Towards a JSON API for the JDK
Lars Bruun-Hansen
lbruun at apache.org
Fri May 16 14:28:38 UTC 2025
Ahh, as expected some great thoughts have gone into this. :-)
Allowing the ignore of comments when parsing is not "inventing a new
format", IMO. More so because the RFC allows it (section 9) and because
it would be strictly opt-in. So the parser can still be said to be
strictly RFC-8259 while optionally supporting such feature. I'm
speculating the authors of the RFC has thought of it as a form a
pre-processing when they used the word "extension" and that is indeed a
good way to think about it.
In any case my goal was purely comments in the JSON, not about allowing
other forms of leniency, like trailing commas, flexible quotes, etc.
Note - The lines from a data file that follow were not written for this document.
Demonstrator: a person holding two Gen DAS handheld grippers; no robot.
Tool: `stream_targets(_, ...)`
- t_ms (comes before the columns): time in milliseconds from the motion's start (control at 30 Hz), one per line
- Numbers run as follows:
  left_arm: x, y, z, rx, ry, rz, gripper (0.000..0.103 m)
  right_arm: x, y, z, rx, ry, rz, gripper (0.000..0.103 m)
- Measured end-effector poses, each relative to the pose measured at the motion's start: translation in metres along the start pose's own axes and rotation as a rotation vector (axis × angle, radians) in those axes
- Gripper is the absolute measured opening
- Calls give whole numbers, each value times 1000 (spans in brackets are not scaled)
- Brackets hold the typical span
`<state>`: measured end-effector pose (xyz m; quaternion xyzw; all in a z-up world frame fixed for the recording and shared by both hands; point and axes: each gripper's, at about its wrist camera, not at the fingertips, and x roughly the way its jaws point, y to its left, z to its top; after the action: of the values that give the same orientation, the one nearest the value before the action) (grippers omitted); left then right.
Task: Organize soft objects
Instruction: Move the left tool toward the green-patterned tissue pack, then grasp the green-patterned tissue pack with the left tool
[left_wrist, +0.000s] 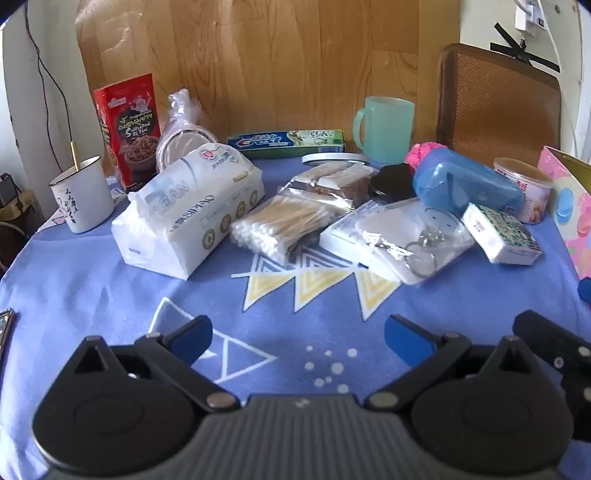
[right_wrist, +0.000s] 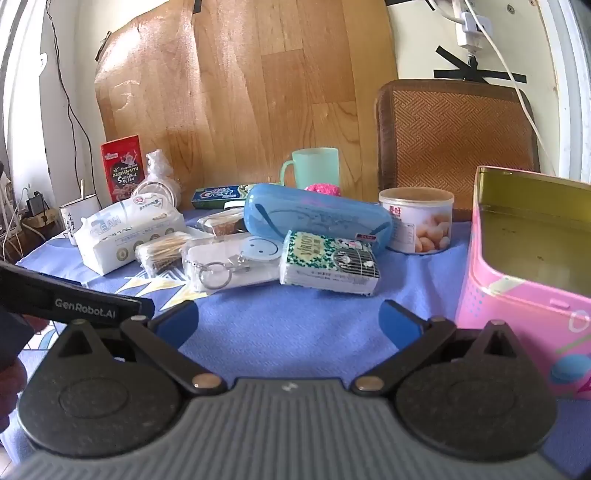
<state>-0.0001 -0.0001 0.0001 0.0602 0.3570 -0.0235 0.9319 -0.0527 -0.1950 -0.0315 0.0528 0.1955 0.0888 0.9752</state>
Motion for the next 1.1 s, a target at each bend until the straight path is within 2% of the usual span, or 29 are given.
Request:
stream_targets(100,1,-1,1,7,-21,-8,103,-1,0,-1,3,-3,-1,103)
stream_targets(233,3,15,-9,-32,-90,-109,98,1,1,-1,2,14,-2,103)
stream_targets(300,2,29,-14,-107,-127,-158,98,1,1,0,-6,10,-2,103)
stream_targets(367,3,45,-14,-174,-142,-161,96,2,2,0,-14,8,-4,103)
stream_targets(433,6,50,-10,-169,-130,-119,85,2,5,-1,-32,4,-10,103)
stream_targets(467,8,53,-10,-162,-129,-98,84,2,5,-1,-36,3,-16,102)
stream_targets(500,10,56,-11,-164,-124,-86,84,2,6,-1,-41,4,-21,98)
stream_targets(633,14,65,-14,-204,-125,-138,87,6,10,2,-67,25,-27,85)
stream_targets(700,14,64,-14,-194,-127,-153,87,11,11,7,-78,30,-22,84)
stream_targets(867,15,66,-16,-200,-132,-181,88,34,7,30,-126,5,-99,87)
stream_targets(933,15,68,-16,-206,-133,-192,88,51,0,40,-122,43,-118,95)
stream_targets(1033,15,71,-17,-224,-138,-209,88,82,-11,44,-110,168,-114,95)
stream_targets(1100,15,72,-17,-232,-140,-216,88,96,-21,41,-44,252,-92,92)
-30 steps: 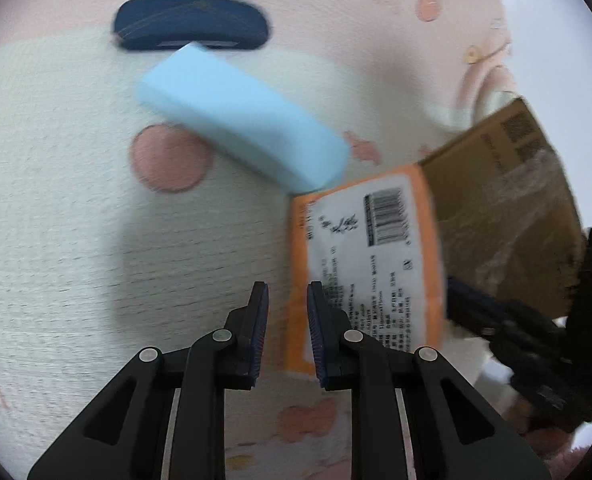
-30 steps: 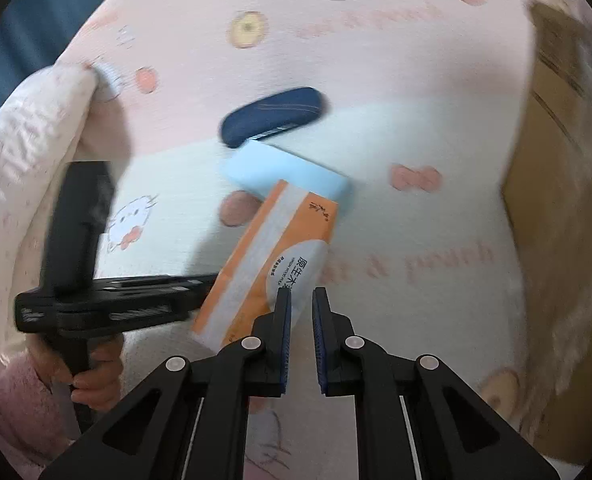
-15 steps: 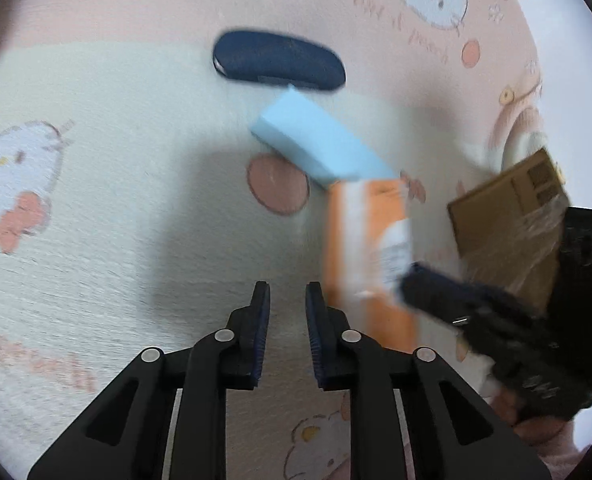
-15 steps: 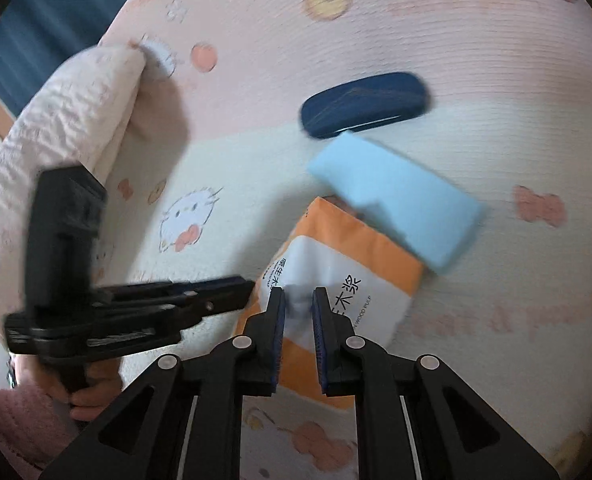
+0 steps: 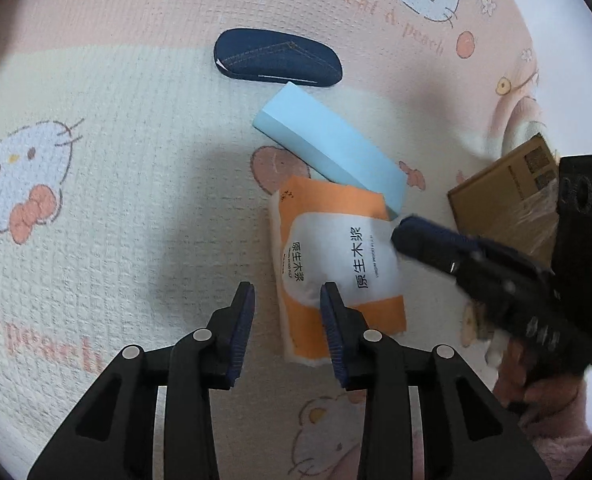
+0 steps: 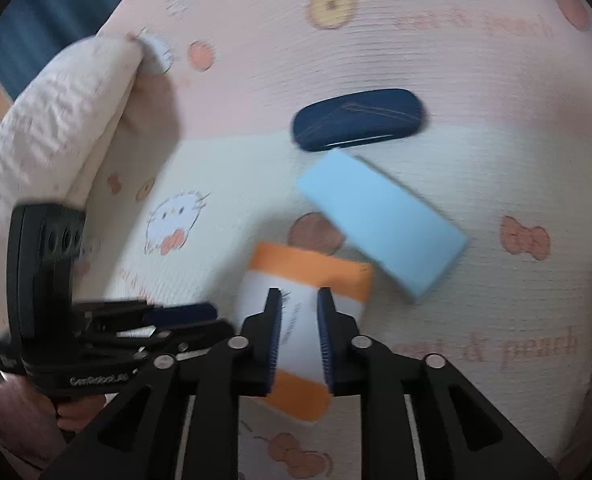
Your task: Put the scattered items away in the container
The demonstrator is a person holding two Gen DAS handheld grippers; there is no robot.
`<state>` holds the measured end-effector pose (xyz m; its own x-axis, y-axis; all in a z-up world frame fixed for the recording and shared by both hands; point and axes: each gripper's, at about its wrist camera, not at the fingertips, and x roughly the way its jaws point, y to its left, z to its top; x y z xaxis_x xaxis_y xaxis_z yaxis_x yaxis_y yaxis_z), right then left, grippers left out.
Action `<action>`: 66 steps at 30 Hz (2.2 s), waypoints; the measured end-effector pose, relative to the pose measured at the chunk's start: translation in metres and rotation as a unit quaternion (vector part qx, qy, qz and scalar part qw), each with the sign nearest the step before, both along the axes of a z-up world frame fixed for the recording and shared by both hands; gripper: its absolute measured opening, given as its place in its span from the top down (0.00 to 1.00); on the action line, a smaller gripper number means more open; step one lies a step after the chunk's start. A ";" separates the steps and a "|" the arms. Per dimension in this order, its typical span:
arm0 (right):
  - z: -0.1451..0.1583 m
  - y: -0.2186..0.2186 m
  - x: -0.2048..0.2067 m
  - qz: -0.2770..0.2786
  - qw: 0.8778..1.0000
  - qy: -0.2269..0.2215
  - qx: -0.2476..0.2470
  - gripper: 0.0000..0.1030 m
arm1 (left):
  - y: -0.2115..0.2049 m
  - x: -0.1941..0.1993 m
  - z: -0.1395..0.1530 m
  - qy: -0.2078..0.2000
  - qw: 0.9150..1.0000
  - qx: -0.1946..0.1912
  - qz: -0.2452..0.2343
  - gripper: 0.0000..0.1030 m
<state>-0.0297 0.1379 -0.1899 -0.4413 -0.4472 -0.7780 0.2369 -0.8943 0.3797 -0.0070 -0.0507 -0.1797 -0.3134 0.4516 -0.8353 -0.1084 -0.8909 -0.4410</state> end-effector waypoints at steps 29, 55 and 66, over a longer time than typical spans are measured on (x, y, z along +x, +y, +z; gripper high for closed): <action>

I
feel those are in another category and not something that should (ever)
be supported. I can see why someone might ask for that if comments where
allowed to be ignored by the lib. The argument about slippery slope can
be made. I just fear that newbies will try to build their own
pre-processor, using regexp or whatever .. and get it wrong.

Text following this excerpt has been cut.